A un anno dalla sua apparizione, tentiamo una lettura non sanitaria, non politica né giornalistica del contagio. Alessandro Baricco propone una narrazione del virus oltre la cronaca e le polemiche in un libretto, Quel che stavamo cercando, uscito da Feltrinelli. Riprende un antico tema: il mito. Vede la pandemia come una “creatura mitica”, una costruzione collettiva in cui confluiscono “diversi saperi e svariate ignoranze”. Le creature mitiche, spiega, sono prodotti artificiali, figure in cui la comunità racconta i propri timori e le proprie convinzioni. Ma artificiale non vuol dire irreale. La pandemia non è immaginaria, dice Baricco; e reali, benché oscure – aggiungiamo noi – sono le origini del virus.

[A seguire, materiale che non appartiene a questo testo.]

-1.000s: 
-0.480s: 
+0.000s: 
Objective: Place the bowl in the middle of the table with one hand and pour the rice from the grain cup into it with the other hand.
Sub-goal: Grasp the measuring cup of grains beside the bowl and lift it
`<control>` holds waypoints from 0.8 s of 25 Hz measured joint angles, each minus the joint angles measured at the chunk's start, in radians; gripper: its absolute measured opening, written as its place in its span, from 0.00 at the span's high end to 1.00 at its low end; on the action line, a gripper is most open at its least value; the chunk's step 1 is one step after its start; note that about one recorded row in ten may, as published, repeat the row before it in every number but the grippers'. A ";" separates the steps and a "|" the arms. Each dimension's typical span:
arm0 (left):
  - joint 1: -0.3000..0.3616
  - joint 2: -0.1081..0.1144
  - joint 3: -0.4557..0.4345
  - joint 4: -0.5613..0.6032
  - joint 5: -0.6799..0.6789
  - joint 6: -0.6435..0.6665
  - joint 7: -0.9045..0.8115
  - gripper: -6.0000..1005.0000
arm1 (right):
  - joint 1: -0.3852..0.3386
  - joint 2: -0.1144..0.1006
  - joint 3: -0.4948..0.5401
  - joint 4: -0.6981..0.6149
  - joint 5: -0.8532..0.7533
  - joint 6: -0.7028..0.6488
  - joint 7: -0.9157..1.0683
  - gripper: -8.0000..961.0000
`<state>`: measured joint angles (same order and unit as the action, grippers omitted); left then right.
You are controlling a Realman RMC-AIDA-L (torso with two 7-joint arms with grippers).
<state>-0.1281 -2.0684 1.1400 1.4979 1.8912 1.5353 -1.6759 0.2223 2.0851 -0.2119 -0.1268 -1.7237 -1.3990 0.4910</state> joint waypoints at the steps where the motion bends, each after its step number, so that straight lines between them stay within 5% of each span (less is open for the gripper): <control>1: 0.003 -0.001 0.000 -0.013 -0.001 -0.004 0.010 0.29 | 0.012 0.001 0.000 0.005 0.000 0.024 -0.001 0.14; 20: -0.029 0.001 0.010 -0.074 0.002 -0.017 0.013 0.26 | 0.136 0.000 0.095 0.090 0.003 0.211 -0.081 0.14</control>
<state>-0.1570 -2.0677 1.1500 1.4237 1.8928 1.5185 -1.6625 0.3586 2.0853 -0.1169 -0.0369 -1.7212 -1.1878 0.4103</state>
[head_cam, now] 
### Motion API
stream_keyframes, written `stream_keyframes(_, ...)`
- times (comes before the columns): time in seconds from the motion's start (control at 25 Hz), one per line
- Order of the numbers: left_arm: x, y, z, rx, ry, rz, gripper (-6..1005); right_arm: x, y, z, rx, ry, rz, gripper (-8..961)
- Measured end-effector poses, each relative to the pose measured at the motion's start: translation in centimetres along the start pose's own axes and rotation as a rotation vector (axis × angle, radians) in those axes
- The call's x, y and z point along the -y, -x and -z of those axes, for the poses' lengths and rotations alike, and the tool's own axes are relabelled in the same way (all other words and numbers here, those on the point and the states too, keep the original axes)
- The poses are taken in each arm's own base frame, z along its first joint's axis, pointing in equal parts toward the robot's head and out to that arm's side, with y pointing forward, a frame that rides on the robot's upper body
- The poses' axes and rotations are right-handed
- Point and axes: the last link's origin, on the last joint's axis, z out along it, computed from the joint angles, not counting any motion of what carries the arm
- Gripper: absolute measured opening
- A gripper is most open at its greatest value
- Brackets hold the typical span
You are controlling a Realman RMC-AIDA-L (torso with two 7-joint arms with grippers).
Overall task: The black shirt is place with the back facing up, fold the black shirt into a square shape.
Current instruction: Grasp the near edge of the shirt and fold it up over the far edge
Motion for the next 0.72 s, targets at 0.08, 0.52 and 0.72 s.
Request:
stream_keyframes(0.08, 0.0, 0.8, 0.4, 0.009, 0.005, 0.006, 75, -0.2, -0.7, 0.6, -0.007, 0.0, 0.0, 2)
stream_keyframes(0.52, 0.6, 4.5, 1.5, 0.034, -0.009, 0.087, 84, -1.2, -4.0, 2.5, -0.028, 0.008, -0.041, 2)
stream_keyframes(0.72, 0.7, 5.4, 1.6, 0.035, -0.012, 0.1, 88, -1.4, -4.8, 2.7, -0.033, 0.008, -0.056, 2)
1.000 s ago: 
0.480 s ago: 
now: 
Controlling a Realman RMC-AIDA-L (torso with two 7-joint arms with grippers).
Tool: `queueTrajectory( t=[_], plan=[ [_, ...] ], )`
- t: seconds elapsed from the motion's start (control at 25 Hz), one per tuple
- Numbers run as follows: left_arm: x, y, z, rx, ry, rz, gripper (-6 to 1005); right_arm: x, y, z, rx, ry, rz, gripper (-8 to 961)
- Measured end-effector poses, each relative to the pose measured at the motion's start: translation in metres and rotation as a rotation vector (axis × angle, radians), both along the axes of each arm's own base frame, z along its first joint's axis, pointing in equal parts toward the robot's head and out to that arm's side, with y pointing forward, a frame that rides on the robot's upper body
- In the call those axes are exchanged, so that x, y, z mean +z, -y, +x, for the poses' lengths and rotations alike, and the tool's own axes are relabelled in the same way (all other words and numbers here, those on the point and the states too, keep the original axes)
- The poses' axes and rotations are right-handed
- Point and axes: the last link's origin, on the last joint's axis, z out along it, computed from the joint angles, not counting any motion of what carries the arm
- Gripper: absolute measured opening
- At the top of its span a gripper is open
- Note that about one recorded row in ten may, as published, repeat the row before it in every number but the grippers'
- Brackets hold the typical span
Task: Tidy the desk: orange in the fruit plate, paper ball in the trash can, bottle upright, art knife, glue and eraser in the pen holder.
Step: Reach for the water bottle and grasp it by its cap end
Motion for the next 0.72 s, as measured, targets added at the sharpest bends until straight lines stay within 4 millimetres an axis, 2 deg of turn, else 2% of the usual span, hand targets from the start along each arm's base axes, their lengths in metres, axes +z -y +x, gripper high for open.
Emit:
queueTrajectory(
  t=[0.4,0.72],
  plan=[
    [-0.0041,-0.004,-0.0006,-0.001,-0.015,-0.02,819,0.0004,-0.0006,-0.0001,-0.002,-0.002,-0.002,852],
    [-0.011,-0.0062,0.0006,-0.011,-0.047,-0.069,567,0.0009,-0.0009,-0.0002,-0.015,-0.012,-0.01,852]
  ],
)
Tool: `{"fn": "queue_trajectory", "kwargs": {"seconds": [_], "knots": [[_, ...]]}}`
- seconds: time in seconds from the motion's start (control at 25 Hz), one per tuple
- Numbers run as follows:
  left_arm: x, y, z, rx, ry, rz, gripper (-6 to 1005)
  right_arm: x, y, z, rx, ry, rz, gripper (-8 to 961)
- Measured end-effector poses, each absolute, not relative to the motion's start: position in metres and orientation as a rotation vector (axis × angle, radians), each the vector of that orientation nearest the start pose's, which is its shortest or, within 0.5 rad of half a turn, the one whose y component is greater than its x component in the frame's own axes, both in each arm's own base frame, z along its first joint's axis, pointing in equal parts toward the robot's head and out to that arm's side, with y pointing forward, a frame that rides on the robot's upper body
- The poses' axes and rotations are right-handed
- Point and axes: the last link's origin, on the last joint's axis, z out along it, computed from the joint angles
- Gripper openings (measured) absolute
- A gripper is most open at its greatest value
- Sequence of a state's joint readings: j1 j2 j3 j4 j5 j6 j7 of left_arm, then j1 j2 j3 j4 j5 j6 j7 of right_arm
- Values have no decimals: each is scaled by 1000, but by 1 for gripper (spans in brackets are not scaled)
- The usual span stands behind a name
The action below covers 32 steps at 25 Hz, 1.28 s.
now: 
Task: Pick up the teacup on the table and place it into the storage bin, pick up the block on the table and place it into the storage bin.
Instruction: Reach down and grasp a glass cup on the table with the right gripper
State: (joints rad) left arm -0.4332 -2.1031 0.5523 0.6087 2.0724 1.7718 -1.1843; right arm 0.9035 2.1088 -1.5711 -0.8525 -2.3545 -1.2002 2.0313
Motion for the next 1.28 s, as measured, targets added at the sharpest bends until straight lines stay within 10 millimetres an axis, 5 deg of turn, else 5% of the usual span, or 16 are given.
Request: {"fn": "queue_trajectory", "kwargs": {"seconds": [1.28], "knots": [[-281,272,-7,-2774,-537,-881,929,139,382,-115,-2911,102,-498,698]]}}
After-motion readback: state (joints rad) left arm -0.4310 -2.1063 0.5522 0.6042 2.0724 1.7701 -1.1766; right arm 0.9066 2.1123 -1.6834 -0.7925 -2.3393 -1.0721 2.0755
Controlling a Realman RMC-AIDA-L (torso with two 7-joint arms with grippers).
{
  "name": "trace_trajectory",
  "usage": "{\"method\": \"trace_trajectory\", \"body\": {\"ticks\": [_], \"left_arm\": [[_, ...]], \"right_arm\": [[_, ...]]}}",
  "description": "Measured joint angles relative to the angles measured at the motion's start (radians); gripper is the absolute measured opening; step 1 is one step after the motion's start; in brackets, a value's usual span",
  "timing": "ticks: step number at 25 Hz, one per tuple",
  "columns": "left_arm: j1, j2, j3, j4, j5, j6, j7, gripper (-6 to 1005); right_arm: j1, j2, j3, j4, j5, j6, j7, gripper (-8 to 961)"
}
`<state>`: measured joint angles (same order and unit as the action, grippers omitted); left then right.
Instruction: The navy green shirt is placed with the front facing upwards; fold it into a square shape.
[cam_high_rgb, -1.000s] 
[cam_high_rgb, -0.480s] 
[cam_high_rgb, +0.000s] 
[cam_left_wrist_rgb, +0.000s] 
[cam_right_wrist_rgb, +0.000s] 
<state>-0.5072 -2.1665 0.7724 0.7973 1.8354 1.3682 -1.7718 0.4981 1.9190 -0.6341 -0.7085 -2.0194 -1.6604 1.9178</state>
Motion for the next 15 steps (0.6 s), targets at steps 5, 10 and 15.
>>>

Non a torto Baricco nota la deriva scientista della nostra società che ci ha resi incapaci di leggere il mito, riducendolo a magia o ignoranza superstiziosa. È col mito che gli umani spiegano il mondo, ma oggi preferiscono perdersi nel caso e nel caos; l’irrazionalità che segue ai razionalismi presuntuosi ma incapaci di spiegare la realtà e il mistero. “Il destino degli umani è tessuto con il filo del mito”. Esistono tuttavia, e Baricco non lo dice, miti di fondazione e miti di distruzione, miti cosmogonici e miti catastrofici che narrano la fine di un mondo. La pandemia appartiene a questi ultimi. E nel mito (a cui dedicai un libro) c’è qualcosa che va oltre l’umano. Non conoscendo il mito o forse rifiutando di addentrarsi nel suo mondo, non volendosi avvalere dei suoi studiosi e delle sue tradizioni, Baricco ripiega nell’inconscio, aggrappandosi a Jung. Non c’è traccia, per esempio, di Mircea Eliade.
Baricco evidenzia il nesso tra pandemia ed era digitale, fondati entrambi sul contagio e la trasmissione. Ma poi è debole la prosecuzione dell’analisi e la conclusione; e suona un po’ come un fervorino finale, quasi un happy end moralistico, seppur rattenuto, il suo richiamo all’amore, creatura mitica come la pandemia, però benefica. Ma l’amore non salverà il mondo, non può salvare. Nella sua pienezza l’amore è un dio che trascende l’umano, la vita terrena, la storia. Ecco la parola impronunciata, Dio. “Ormai solo un dio ci può salvare” fu titolato il libro-intervista dell’ultimo Martin Heidegger, uscito alla sua morte, il 1976.
Baricco evoca il mito ma lo lascia a metà, non vi si addentra, preferisce lasciarlo nell’inconscio o nel racconto, non lo affronta sul piano metafisico che è il suo terreno. Evoca una parola potente al suo fianco, il destino, ma non la adopera; forse teme di risvegliare energie e visioni. Ma se la pandemia è creatura mitica, solo nel mito, solo nell’amor fati che accetta il destino, si può oltrepassare la paura di vivere e di morire e trovare il suo senso.
A questo punto, molti chiederanno di tornare a terra; il virus si affronta con i mezzi empirici antichi (il distanziamento, la maschera, l’igiene) e nuovi (le terapie, i farmaci). Molti diranno che non un dio, non l’amore, non il mito ma il vaccino potrà salvarci. Il mito non è una cura per sopravvivere, dà senso alla vita e alla morte; è un rimedio spirituale, non sanitario. E’ su un altro piano, impone un salto. Non evochiamolo per poi abbandonarlo per strada.
I miti non sono vaccini; danno una chiave di lettura, ci fanno vedere il mondo con altri occhi, sotto altra luce, ci aiutano a capire e affrontare gli eventi, ma non risolvono le situazioni, non riparano dal male. La condizione umana resta invariata, cioè mortale, precaria, esposta al pericolo, immersa nel mistero.
Se la pandemia è un tunnel, il mito è una luce. Non un farmaco.